Hybridization of the SBE reaction products

The slides printed with 'anti-tags' were pre-heated to 42°C in a custom-made aluminium reaction rack with a re-usable silicon rubber grid placed on the slides to form 75 separate reaction chambers on each slide [24]. The hybridization mixtures, containing the SBE reaction products in 6.5 × SSC were added to each reaction chamber on the pre-heated slide. The hybridization time was 2.5 hours at 42°C followed by a brief rinse with 4 × SSC at room temperature. Subsequently, the slides were washed twice for 5 min. in 2 × SSC, 0.1% SDS (42°C) and twice for 1 min. in 0.2 × SSC (room temperature). Finally, the slides were spin dried for 3 min. at 800 rpm.

Signal detection

The signal detection was performed mainly as described by Lindroos et al. [23]. The fluorescence signals were detected with a ScanArray 4000XL instrument and the ScanArray Express software (PerkinElmer Life and Analytical Sciences, Inc, Wellesley, Ma). The four excitation lasers were: blue Argon, 488 nm; Green HeNe, 543.8 nm; Yellow HeNe, 594 nm and Red HeNe 632.8 nm. The laser power was kept constant at 90%, whereas the photo-multiplier tube (PMT) varied between fluorophores. A typical setting for the PMT gain was 65, 75, 65 and 70% for the fluorophores Cy5-ddCTP, TAMRA-ddUTP, Texas Red®-5-ddATP and R110-ddGTP, respectively.

Statistics

Association tests

A Bonferroni corrected Fisher exact test was used to test for association between the genotypes of each SNP and the familiar CRC cohort and the cohort of sporadic CRC, respectively. Fifteen tests were made for single marker associations, in the cohort of familiar CRC, yielding a Bonferroni corrected significance level of 0.05/15 = 0.0033. Likewise the Bonferroni corrected p-value of the cohort of sporadic cases was 0.05/13 = 0.0038. A Bonferroni corrected Monte Carlo (MC) Fisher exact test was used to test for association between each pair of SNPs, and sporadic or familiar CRC. One hundred thousand permutations were used for each test. Missing data were handled by omitting persons with missing data in the genotype counts; e.g. all individuals with missing data in either variant id 26 or variant id 27 were omitted when calculating the genotype frequencies of that specific SNP-pair.

Power calculations

The power was calculated by applying the Fisher exact test to 10000 independent simulated cases with the given odds ratio and frequency of the disease causing genotype. In that case the power is the proportion of the simulations that reach a p-value lower than 0.05/15 = 0.0033.

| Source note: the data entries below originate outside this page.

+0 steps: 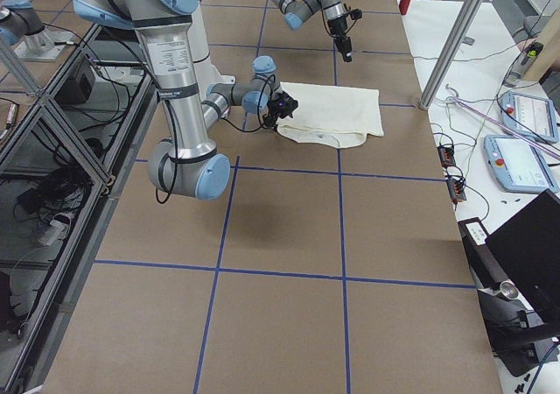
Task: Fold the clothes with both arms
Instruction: 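Move the left gripper to the near shirt edge while the right holds the collar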
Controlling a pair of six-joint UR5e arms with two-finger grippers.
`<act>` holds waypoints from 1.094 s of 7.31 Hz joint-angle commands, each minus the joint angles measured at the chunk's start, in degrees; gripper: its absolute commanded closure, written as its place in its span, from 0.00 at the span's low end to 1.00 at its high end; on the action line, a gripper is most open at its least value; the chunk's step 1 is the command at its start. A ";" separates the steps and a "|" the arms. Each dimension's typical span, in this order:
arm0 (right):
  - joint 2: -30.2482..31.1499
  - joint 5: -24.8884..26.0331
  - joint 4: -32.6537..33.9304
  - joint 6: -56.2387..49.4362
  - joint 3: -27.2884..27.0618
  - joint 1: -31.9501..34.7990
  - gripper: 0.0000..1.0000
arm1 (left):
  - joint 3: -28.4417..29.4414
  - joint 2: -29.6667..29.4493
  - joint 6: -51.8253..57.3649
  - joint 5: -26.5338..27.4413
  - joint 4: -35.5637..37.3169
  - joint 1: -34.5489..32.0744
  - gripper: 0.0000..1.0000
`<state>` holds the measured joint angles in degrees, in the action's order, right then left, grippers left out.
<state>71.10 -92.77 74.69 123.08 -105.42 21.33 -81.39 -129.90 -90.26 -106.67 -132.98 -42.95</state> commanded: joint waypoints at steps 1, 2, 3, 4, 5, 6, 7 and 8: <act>-0.35 -0.04 1.24 0.05 0.13 -0.15 0.13 | 0.00 0.00 0.00 -0.02 0.09 0.06 0.52; -0.61 -0.30 2.03 0.14 -0.31 -0.06 0.63 | 0.00 0.00 0.00 -0.03 0.00 0.06 0.52; -1.05 -0.65 2.39 -0.12 -0.32 0.28 1.00 | -0.09 -0.09 -0.09 -0.03 0.00 0.06 0.52; -0.97 -0.74 2.30 -0.30 -0.66 0.29 1.00 | -0.09 -0.09 -0.09 0.06 0.09 0.06 0.52; -0.44 -0.83 1.78 -0.30 -1.02 0.38 1.00 | -0.17 0.09 -0.09 -0.02 0.35 0.06 0.51; -0.18 -0.83 1.77 -0.30 -1.63 0.46 1.00 | -0.18 0.00 -0.18 -0.03 0.35 0.06 0.50; 0.26 -0.83 2.21 -0.21 -3.98 0.55 1.00 | -0.35 0.00 -0.18 -0.03 0.44 0.06 0.50; 2.61 -0.75 2.21 0.05 -7.31 0.55 1.00 | -1.05 0.35 -1.74 -0.03 0.44 0.32 0.49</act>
<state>71.69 -93.58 76.77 122.90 -109.27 21.83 -81.85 -129.80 -90.80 -106.70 -132.58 -42.81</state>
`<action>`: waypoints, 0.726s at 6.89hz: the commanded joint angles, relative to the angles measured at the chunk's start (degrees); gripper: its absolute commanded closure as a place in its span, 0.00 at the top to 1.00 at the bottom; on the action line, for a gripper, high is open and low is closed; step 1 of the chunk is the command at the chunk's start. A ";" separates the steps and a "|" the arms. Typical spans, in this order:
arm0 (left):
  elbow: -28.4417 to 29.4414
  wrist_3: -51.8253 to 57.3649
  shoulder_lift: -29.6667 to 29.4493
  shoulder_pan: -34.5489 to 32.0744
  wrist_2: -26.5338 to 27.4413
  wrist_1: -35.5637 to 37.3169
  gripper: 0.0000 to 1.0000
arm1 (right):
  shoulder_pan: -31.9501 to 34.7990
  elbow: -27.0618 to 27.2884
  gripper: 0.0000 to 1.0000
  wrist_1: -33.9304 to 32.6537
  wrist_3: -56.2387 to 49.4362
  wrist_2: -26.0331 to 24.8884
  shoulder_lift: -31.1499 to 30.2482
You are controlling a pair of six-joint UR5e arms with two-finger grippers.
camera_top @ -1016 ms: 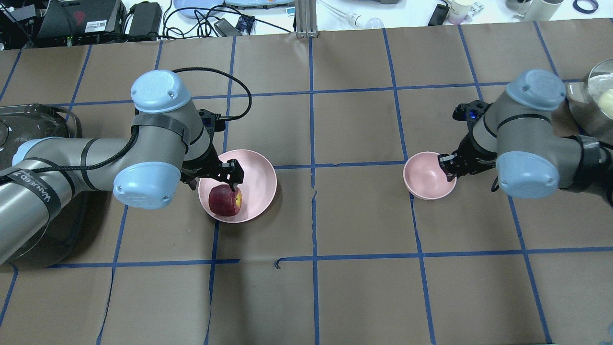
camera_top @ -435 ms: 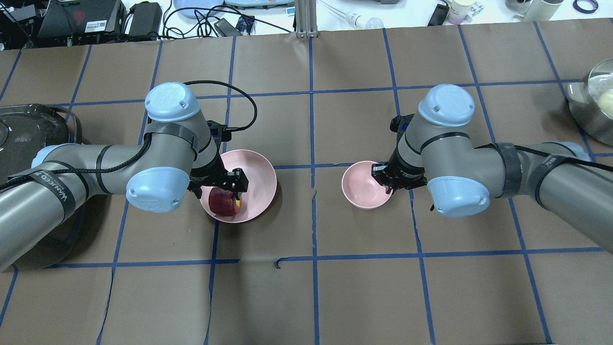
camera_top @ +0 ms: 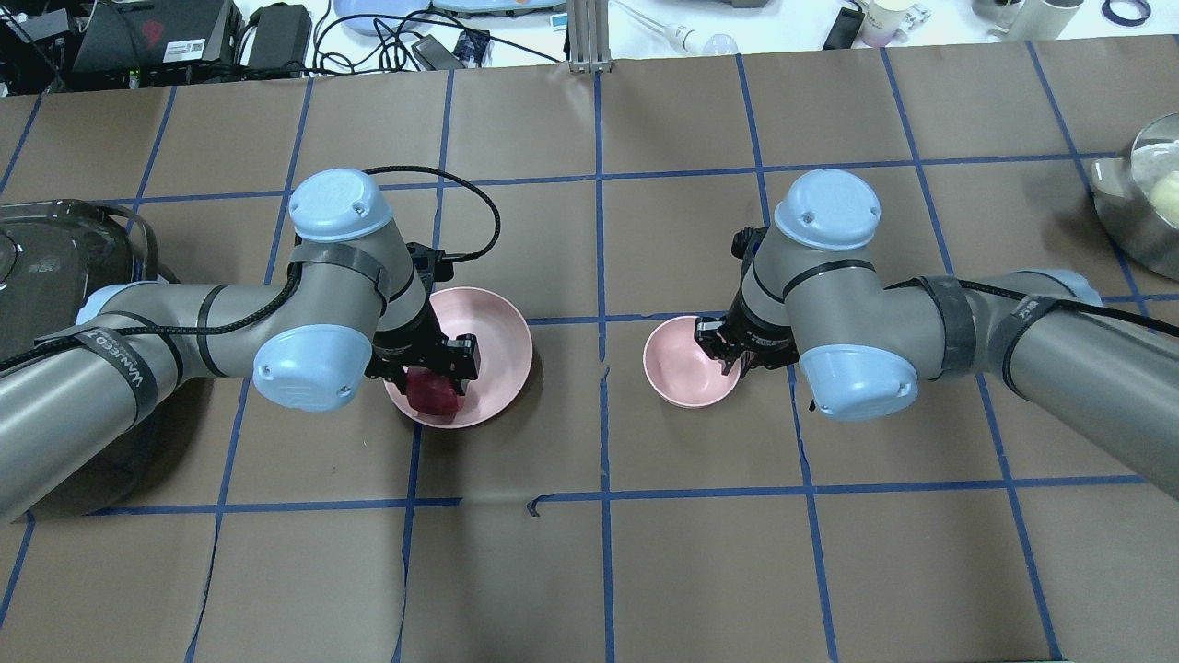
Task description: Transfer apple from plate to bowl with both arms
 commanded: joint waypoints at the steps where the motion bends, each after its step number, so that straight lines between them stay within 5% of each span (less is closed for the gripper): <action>1: 4.71 0.19 1.55 -0.19 -0.11 -0.81 0.00 | 0.22 -14.41 1.00 20.91 -0.23 -1.89 -4.70; 2: 8.05 -3.38 1.29 -1.24 -2.20 -5.26 0.00 | 0.05 -20.83 1.00 29.71 -0.49 -1.19 -6.99; 5: 13.79 -22.00 -1.69 -14.32 -9.93 -5.05 0.00 | -0.04 -34.40 1.00 42.69 -0.67 -0.75 -10.17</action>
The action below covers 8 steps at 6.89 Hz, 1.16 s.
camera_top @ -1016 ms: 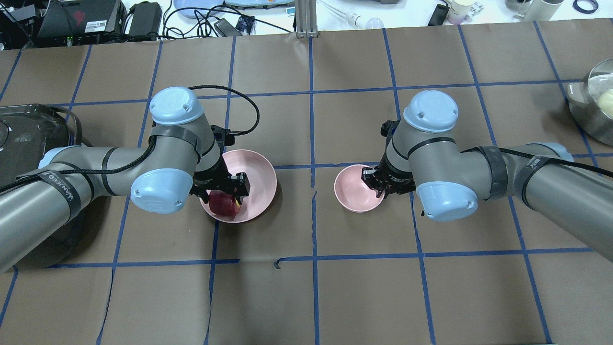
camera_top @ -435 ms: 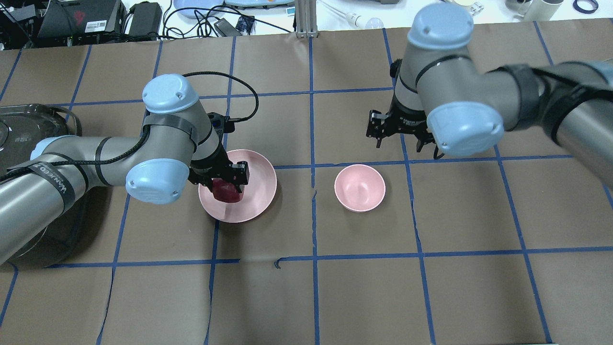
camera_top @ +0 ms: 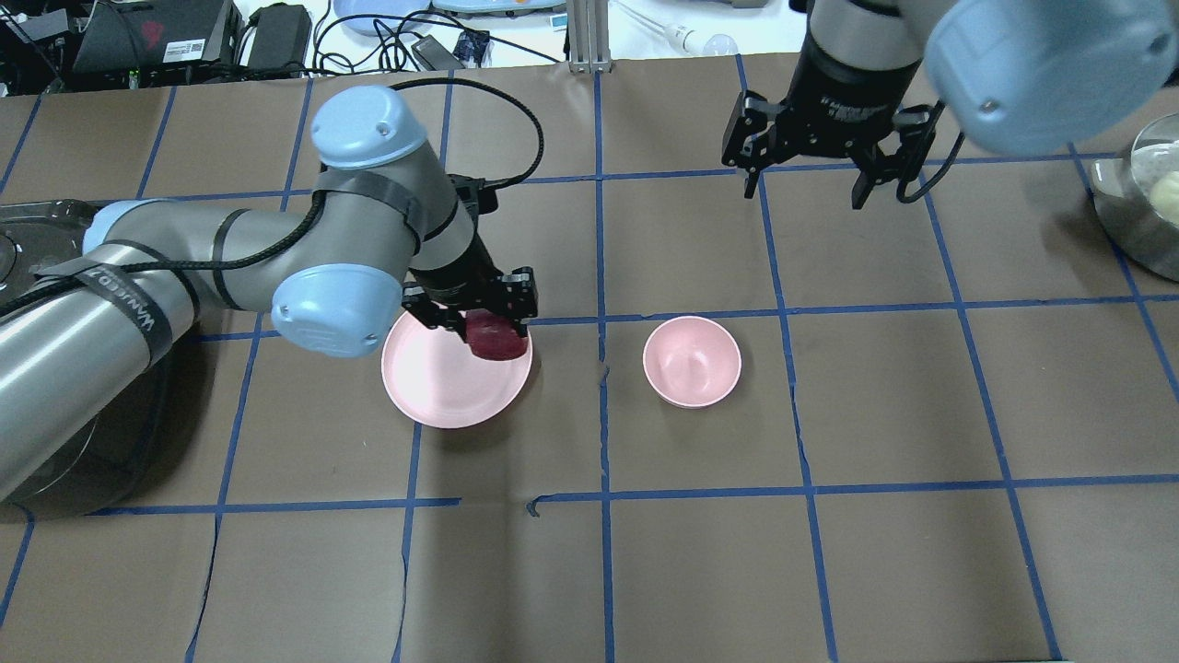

Test for Hardy-Weinberg proportions

Each variant was tested for deviation from Hardy-Weinberg proportions in the sub-cohort, using the exact test described by Wigginton et al. [25]. The used significance level was 0.01.

Linkage disequilibrium

Linkage disequilibrium (LD) was investigated using HaploView (v. 3.31), [26] and genome build NCBI35 for information track.

In silicoanalysis

In silico prediction of the functional consequence of the missense variants was performed using SIFT (Sorting Intolerant From Tolerant) [27], Polyphen [28] and PMUT [29]. Mis-splicing was analysed using SNAP (SNP Annotation Platform) [30]. The alignments of MSH2 or MLH1 polypeptides used in the phylogenetic analysis of the missense variants was performed using ClustalW [31].

Results

Performance of the Single Base Extension-tag arrays

Single base extension (SBE)-tag arrays is a well described method for analysing single nucleotide polymorphisms [23]. Initially, 47 variants were included in the study. However, 12 variants either failed the initial primer design or they did not perform well in the multiplex PCR reaction. The accuracy of the SBE-tag array in the genotyping of the remaining 35 variants was tested using samples with known genotypes. All tested samples were correctly genotyped (data not shown). A total of 31 of 35 variants performed very well in the assay, i.e. more than 70% of the samples had positive call (data not shown).

Frequency of variants in the three analysed cohorts

We have identified the frequency of 35 variants in hMLH1 and hMSH2 in a well defined cohort of 770 individuals representative of the Danish population. In addition, the frequency of the variants was also identified in 380 cases with sporadic CRC and in 285 individuals with familiar CRC. The analyzed variants were initially identified in the familiar CRC cohort and the cohort was included in the study to elucidate whether a common variant could explain the elevated cancer susceptibility in these families.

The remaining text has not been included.